On July 15, 1905, while Matthews was playing in Vermont, the Boston Traveller reported that it was “probable” that Matthews would be joining the Boston National League nine “very soon.” Matthews himself said at the time:
“What a shame it is that black men are barred forever from participating in the national game… Many negroes are brilliant players and should not be shut out because their skin is black.”
The next day, the Traveller posted reactions to the rumor. Predictably, Southern newspapers found the idea loathsome, The Atlanta Journal calling Matthews the “human chocolate drop,” and reminding readers that the rest of the country was different from Harvard, where “a dark brown epidermis isn’t any drawback.”
Whatever the facts, Matthews of course did not succeed in integrating the game. The unwritten law, the “color line” drawn in the 1880s, proved fixed in place.
Back in Boston, after his summer in the Northern League, Matthews, now 28, got on with his life. He attended Boston University Law School and passed the bar in 1907, married Penelope Belle “Nellie” Lloyd (a schoolmate at Tuskegee), taught physical education in various Boston high schools and joined the law practice of an influential Harvard alumnus.
He was not altogether through with baseball, however. In the summers between 1906-10, as he struggled to make ends meet, Matthews played weekends on teams in various semi-pro leagues in the Boston area and southern Maine, always with “the distinction of being the only colored player in the league.”

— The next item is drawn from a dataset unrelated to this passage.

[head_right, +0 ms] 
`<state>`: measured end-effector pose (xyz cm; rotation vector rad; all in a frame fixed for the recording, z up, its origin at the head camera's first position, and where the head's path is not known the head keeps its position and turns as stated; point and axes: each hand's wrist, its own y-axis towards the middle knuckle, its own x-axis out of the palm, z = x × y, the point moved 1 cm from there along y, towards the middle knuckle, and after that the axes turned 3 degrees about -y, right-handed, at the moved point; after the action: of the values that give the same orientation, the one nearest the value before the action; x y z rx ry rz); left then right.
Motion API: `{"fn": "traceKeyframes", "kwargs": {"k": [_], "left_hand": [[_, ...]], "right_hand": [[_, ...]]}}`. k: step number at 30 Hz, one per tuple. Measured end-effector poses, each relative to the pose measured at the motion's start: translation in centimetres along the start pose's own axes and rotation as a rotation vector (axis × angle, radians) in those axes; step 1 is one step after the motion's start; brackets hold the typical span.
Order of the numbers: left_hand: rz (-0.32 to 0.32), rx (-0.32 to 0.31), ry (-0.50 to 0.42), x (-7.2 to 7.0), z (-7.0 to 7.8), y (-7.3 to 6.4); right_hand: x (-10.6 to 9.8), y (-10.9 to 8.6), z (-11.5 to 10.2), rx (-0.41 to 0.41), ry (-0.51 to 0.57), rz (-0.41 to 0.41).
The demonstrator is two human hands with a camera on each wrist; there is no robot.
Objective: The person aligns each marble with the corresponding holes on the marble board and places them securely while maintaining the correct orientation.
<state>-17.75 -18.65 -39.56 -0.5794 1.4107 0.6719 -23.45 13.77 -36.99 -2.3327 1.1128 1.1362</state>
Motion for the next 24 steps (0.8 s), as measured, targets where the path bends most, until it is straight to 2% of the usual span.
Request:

In 1912, he was appointed by President William Howard Taft, with the helpful support of Booker T. Washington, as a special assistant to the U.S. District Attorney in Boston. After World War I, he served from 1920-22 as Marcus Garvey’s counselor general in the Universal Negro Improvement Association.
Even while he was with Garvey, he remained involved with Republican Party politics, ultimately serving as the leader of the “colored section” of the Republican Party in support of Calvin Coolidge in the 1924 presidential election. After the election, the Coolidge Administration appointed him to a position in the U.S. Attorney General’s Office. As an assistant U.S. attorney general, he was posted in Washington, D.C., Lincoln, Neb., and San Francisco, Calif.
Matthews died unexpectedly on April 9, 1928, at the age of 51 on a visit to Washington from his post in San Francisco. The cause of death was a “perforated gastric ulcer.” In its obituary, The Boston Globe described Matthews as “one of the most prominent Negro members of the bar in America.”
The Pittsburgh Courier, the national black weekly, carried an account of the funeral, reporting that more than 1,500 were in attendance and “scores of telegrams” were received, including one from President Coolidge and another from U.S. Attorney General John Sargent.
In all of the celebrations of his life recounted in the press, his athletic exploits were noted prominently. He was forever, in the oft-repeated phrase, “Harvard’s famous colored shortstop.”
Author’s note: In the course of his public life, Matthews was often referred to as a “graduate” of Harvard. The sad fact is that he never received a Harvard degree, though he had ample credits and even spent his senior year studying in the law school.
Matthews had entered Harvard in 1897 with a “condition” in math. The requirement that he pass a math course at Harvard utterly defeated him. His Harvard transcript shows no fewer than seven notations (courses and exams taken, appeals for a waiver) regarding this proviso, all unsuccessful or denied.